Search the records for the word "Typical". Copy every line where it appears.
━━━━━━━━
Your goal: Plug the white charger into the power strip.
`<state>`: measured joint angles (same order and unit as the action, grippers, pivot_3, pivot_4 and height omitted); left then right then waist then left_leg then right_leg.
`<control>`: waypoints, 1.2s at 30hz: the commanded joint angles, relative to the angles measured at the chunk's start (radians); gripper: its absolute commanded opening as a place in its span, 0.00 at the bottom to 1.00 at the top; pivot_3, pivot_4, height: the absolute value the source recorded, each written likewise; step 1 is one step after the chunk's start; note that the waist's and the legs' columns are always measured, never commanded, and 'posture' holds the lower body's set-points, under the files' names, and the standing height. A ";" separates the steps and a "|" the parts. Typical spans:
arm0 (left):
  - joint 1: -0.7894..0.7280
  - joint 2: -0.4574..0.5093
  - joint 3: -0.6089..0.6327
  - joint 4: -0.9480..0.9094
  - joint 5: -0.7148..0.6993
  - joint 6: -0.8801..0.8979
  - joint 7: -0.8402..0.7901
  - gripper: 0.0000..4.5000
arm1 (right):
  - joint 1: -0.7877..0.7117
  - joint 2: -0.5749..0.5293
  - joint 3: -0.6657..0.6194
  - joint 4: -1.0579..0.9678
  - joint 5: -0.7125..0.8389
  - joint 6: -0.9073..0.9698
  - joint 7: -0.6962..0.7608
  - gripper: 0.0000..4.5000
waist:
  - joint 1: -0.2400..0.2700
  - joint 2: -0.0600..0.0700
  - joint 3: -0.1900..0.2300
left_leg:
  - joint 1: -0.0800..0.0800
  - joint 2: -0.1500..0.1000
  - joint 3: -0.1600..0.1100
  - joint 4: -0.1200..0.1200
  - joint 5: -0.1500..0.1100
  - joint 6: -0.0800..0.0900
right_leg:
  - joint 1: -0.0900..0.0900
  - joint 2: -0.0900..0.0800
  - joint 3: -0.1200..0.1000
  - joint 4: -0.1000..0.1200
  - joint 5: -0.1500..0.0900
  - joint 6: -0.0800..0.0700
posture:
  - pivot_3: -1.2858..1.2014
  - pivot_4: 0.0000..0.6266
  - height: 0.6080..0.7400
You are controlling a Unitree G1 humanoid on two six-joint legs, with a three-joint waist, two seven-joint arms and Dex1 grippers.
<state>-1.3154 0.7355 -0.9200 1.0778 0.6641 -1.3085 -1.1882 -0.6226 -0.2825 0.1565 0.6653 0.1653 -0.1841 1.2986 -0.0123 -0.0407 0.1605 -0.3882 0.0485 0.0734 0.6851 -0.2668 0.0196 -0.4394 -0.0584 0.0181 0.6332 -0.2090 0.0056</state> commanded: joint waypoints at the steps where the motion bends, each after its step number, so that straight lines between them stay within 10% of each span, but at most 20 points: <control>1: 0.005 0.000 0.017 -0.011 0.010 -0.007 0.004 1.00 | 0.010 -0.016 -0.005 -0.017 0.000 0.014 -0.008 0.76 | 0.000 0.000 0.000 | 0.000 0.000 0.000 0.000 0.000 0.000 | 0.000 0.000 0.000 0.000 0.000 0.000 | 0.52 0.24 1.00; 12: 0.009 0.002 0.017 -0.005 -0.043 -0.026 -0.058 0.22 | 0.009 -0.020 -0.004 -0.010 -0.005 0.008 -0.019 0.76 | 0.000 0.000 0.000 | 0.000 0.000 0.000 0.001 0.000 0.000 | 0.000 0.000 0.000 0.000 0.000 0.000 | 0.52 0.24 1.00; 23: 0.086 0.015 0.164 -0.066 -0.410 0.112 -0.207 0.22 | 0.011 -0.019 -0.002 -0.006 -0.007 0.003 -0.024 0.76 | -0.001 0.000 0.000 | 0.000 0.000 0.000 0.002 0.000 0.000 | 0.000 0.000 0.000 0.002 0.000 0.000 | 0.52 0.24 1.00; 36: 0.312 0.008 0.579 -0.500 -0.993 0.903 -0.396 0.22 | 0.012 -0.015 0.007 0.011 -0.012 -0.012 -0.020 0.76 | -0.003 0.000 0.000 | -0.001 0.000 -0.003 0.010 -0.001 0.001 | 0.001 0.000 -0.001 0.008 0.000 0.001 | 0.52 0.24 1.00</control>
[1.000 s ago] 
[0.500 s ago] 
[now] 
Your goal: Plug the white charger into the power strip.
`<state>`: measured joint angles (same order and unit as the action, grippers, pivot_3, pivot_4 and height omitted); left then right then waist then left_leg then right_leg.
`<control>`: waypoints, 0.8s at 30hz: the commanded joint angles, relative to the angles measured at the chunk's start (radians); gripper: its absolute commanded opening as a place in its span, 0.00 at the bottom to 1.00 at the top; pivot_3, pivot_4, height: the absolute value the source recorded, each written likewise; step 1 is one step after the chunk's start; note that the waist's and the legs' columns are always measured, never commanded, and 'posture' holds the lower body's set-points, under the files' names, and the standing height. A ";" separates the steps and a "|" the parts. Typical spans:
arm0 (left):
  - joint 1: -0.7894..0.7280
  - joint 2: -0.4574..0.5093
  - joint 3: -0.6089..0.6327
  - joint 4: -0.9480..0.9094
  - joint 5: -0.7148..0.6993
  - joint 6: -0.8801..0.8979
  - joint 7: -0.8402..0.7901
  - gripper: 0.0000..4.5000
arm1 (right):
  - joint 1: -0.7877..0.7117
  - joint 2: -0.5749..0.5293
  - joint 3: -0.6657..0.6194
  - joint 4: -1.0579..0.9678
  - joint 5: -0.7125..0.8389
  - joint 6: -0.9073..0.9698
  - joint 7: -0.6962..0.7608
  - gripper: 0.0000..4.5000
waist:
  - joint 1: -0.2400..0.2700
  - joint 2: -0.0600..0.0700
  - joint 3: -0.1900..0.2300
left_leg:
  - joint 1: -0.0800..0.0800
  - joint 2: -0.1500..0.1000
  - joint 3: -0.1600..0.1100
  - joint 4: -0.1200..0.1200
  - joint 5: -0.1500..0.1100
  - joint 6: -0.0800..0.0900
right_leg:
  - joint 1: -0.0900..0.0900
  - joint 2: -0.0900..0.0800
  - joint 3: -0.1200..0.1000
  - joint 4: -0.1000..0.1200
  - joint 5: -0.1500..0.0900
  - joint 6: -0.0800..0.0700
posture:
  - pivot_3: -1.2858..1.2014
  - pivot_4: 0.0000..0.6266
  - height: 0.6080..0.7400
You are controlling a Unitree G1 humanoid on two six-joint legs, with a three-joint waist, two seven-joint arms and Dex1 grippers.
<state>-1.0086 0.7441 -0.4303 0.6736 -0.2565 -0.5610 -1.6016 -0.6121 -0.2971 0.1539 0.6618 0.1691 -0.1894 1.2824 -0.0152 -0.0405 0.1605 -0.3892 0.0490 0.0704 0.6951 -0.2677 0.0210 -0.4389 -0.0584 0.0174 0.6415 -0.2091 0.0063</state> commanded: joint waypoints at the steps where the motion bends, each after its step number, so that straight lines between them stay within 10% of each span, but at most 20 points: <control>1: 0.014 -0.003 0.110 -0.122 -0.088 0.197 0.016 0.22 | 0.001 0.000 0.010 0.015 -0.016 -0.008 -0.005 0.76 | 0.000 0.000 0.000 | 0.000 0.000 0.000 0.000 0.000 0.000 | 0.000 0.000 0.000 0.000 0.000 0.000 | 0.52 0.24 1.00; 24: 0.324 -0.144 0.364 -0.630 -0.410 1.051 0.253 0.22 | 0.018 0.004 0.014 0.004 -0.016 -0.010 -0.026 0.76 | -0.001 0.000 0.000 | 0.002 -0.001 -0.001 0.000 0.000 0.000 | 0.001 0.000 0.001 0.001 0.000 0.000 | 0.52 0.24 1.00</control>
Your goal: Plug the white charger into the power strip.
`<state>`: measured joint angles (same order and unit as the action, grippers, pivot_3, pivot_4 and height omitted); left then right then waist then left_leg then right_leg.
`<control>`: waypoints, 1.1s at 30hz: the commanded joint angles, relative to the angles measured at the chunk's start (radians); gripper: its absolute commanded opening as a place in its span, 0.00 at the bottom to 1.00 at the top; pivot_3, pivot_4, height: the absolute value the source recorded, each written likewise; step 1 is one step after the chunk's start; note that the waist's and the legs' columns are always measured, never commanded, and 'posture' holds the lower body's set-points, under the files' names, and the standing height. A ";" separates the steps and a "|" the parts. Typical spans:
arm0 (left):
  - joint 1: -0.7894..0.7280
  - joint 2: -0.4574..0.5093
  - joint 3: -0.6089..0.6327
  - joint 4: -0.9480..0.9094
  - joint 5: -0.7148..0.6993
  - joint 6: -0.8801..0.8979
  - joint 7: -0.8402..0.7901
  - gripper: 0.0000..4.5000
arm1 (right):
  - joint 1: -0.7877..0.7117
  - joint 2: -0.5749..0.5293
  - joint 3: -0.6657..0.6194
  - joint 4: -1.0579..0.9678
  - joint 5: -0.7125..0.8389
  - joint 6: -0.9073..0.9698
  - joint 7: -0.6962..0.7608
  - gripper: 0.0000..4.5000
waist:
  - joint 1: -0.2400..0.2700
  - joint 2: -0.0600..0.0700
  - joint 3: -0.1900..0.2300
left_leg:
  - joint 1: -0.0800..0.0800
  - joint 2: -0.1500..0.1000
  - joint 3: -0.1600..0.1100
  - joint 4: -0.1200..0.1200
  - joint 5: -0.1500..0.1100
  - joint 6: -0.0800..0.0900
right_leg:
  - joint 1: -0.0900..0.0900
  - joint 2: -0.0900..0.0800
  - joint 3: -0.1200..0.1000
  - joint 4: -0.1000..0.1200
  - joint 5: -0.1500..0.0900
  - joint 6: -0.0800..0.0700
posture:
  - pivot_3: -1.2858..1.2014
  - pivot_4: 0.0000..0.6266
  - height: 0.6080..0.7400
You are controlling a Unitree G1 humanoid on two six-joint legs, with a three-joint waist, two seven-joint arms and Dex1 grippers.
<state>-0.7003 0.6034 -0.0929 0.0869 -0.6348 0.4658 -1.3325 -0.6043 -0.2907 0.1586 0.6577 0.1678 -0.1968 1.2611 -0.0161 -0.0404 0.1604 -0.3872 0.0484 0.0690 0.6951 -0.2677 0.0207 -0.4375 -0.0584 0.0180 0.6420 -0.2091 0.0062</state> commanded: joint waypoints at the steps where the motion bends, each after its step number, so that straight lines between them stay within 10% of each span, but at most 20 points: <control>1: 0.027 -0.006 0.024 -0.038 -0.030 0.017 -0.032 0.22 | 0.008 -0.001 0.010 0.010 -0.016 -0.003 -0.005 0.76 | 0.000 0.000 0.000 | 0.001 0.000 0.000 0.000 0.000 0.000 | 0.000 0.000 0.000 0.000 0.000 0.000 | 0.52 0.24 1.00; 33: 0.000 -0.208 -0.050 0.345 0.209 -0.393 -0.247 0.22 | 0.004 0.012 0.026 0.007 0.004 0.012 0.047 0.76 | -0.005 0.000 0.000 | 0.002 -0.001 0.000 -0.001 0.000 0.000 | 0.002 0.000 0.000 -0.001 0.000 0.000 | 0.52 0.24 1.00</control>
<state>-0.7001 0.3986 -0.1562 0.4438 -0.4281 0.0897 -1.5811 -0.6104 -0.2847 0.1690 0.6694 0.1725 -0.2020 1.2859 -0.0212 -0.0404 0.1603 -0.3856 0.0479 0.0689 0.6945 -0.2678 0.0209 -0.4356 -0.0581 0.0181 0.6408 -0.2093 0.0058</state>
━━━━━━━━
__FINISHED TASK__:
`<control>`: waypoints, 1.2s at 30hz: the commanded joint angles, relative to the angles measured at the chunk's start (radians); gripper: its absolute commanded opening as a place in its span, 0.00 at the bottom to 1.00 at the top; pivot_3, pivot_4, height: the absolute value the source recorded, each written likewise; step 1 is one step after the chunk's start; note that the waist's and the legs' columns are always measured, never commanded, and 'posture' holds the lower body's set-points, under the files' names, and the standing height. A ";" separates the steps and a "|" the parts. Typical spans:
`<control>`: waypoints, 0.8s at 30hz: the commanded joint angles, relative to the angles measured at the chunk's start (radians); gripper: its absolute commanded opening as a place in its span, 0.00 at the bottom to 1.00 at the top; pivot_3, pivot_4, height: the absolute value the source recorded, each written likewise; step 1 is one step after the chunk's start; note that the waist's and the legs' columns are always measured, never commanded, and 'posture' holds the lower body's set-points, under the files' names, and the standing height. A ";" separates the steps and a "|" the parts. Typical spans:
`<control>`: waypoints, 1.1s at 30hz: the commanded joint angles, relative to the angles measured at the chunk's start (radians); gripper: its absolute commanded opening as a place in its span, 0.00 at the bottom to 1.00 at the top; pivot_3, pivot_4, height: the absolute value the source recorded, each written likewise; step 1 is one step after the chunk's start; note that the waist's and the legs' columns are always measured, never commanded, and 'posture' holds the lower body's set-points, under the files' names, and the standing height. A ";" separates the steps and a "|" the parts. Typical spans:

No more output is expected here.